Cependant, ce règlement constitue un minimum mais chaque pays peut décider de durcir la règlementation. C'est le cas de la France qui a élaboré un cahier des charges sévère complémentaire aux règles européennes pour les productions animales biologiques (appelé CC REPAB F). Chacun peut consulter les textes officiels bien qu'ils soient assez difficiles à lire sur le site du ministère de l'agriculture www.agriculture.gouv.fr.

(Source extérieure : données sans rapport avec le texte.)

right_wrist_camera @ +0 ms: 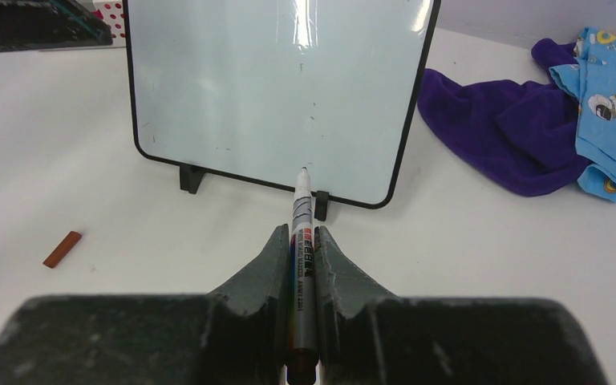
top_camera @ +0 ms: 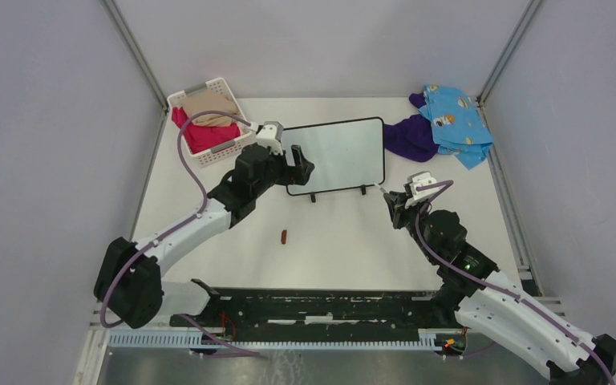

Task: Write a sentence on the whiteboard
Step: Move the whiteboard stand to the center of the board.

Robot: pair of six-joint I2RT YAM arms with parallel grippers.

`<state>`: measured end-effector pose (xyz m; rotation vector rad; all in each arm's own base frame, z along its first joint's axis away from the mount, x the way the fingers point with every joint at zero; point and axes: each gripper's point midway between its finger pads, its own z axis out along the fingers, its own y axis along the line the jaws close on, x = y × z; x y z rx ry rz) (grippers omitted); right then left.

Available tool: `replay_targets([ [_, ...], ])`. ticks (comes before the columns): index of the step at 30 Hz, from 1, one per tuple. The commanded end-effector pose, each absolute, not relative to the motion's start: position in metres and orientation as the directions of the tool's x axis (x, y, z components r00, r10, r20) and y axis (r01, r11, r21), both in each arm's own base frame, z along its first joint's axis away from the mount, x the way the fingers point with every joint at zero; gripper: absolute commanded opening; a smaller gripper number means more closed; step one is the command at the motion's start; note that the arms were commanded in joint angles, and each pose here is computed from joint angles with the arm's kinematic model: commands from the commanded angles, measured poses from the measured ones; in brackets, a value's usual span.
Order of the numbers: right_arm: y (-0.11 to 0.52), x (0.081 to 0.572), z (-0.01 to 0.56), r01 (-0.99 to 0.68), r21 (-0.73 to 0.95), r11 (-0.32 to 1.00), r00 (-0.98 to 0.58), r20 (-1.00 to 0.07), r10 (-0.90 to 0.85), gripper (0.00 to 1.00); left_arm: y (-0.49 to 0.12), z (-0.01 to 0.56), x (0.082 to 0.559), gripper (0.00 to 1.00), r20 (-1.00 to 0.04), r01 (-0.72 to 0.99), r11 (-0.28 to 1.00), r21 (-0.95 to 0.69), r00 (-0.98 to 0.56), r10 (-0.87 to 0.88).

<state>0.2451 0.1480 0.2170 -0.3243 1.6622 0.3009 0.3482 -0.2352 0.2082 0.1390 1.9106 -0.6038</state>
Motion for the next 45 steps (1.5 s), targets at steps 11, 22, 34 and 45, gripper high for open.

Le cahier des charges fixe:
- les règles de production, de conversion
- l'âge minimum d'abattage, de transformation
- l'étiquetage
- l'importation des produits
- le système de contrôle (une fois par an par un organisme de contrôle certifié)
La règlementation répond à une logique écologique mais aussi humaine. Ce n'est pas une suite d'interdictions mais une obligation de moyens pour obtenir des effets positifs sur l'environnement écologique, social et économique. Ces objectifs semblent bien ambitieux tant l'écart peut être grand entre les moyens et les fins. Voilà pourquoi, aujourd'hui de nombreux professionnels pensent qu'il est nécessaire d'inscrire une obligation de résultats dans les règlements.
Le schéma suivant résume les points clés de la règlementation de l'élevage biologique en France et ses finalités.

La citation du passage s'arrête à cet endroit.